◆ Your objective
Where in the data below does the word "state" appear? Copy every line that has it.

◆ Entries shown
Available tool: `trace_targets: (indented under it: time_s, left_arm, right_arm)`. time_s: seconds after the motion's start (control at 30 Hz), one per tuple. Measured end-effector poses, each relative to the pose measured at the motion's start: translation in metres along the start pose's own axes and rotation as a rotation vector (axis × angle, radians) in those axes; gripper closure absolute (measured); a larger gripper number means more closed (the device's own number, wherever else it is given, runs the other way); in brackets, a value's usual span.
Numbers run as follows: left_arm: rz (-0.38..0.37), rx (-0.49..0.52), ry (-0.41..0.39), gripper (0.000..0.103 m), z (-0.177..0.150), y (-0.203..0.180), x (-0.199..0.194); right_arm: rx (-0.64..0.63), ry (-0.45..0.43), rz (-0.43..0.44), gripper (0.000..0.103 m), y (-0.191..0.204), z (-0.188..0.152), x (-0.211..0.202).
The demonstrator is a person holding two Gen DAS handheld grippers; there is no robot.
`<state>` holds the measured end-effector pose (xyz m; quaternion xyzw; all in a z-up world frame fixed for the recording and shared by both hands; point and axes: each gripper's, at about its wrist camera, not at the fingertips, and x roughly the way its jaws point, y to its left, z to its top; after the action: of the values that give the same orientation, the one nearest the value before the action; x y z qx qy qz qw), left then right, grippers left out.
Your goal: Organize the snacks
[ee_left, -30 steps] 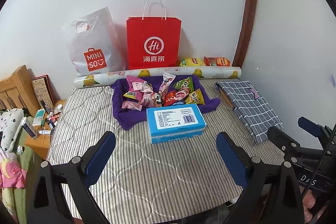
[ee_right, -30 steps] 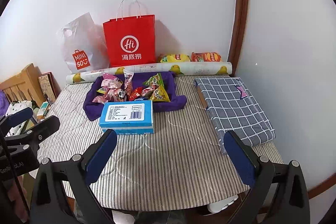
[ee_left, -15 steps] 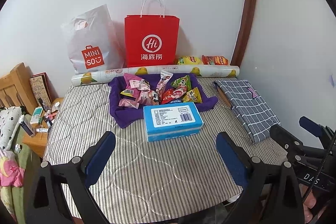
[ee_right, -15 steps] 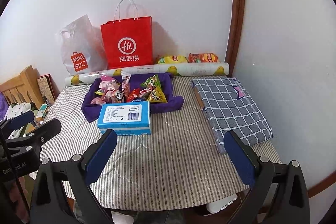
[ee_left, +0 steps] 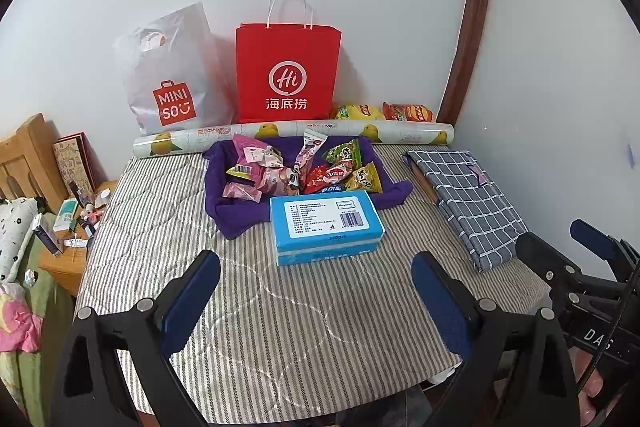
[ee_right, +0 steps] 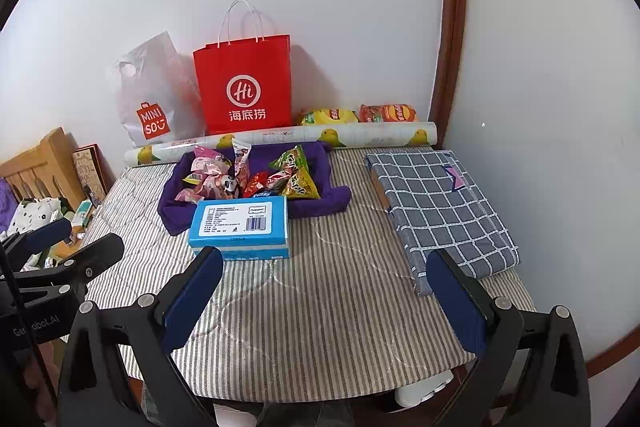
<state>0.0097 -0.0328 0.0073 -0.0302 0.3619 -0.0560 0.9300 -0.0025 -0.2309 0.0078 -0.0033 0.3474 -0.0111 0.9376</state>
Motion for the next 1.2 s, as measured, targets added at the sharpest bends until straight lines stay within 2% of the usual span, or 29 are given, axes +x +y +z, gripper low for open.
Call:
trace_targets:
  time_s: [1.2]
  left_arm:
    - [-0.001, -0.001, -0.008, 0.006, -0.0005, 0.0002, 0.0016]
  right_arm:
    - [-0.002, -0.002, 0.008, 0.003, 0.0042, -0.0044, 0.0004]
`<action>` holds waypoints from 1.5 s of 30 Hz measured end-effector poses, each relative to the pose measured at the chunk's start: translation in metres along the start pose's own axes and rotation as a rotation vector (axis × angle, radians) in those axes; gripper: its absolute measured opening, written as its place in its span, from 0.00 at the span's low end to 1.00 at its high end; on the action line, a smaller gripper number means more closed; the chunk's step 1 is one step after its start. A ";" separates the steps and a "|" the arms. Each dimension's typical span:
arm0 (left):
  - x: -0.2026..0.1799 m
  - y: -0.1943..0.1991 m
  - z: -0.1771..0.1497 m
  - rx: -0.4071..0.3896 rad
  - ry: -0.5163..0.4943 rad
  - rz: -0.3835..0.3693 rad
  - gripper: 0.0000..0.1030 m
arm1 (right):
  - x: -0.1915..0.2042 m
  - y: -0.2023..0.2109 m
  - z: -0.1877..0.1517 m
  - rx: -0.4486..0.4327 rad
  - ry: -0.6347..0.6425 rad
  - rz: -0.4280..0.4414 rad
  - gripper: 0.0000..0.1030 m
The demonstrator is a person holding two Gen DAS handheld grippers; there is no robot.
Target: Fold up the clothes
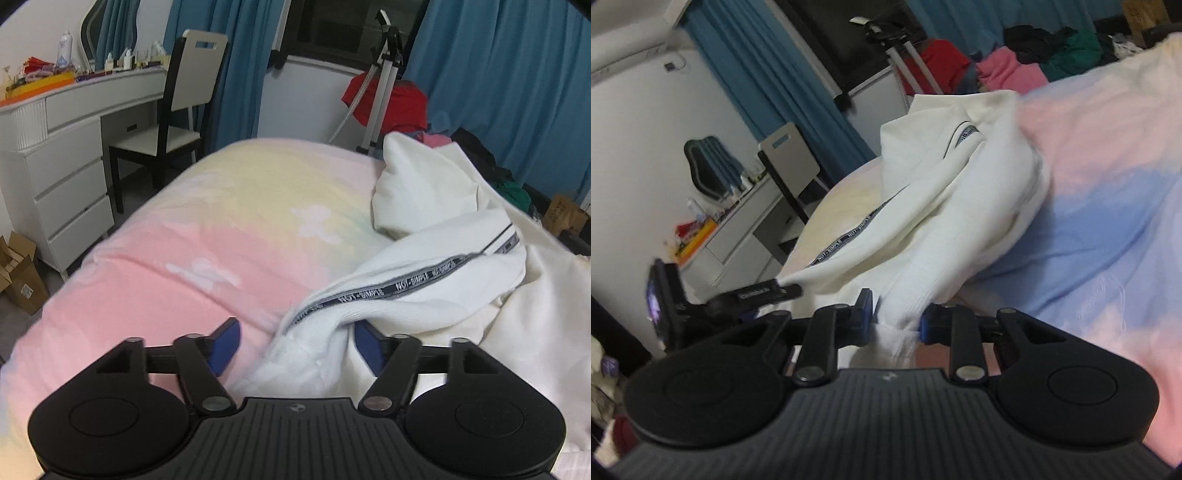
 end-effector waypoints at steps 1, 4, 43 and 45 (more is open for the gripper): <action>0.002 -0.006 -0.004 0.026 0.004 0.018 0.78 | -0.003 -0.001 -0.006 0.019 -0.003 -0.025 0.27; 0.008 -0.020 -0.013 0.089 0.043 0.041 0.72 | -0.014 -0.021 -0.026 0.110 -0.018 -0.078 0.27; 0.149 -0.088 0.219 -0.095 0.142 0.221 0.77 | 0.222 -0.261 -0.003 0.361 0.043 0.501 0.60; 0.147 -0.071 0.215 -0.112 0.135 0.228 0.88 | 0.208 -0.247 -0.001 0.340 0.104 0.482 0.64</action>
Point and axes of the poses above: each gripper's, at about its wrist camera, not at the fingertips, and y roughly against the way its jaws point, x to its left, z to its top, the point moved 4 cm from there along -y, roughly the way its jaws point, and after that the axes turned 13 degrees about y, right-handed, at the moved point
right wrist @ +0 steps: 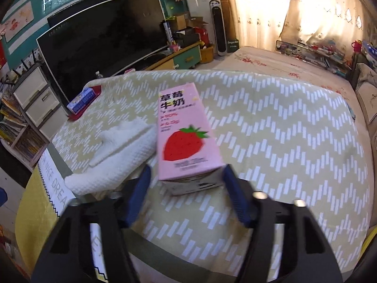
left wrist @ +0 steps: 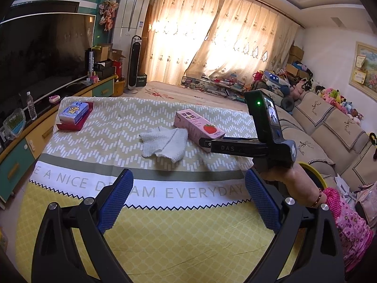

◆ Problem solution
`<state>` holds the measured end-effector pose (xyz m; quaternion xyzw; all in a z-up world frame fixed for the recording and shared by both hands; point and axes: each gripper's, at about its wrist camera, not at the fingertips, and x roughly the way its jaws point, y to its left, z to its top; after the action: of the values that give the same orientation, the one nearest the value before the action; x y z qx qy qz qw), left then right, grippers left out.
<state>0.0097 -0.0328 0.0073 -0.0302 0.3619 -0.0560 0.9300 -0.0025 -0.2309 0.0078 -0.0033 0.3474 -0.0111 0.9376</state>

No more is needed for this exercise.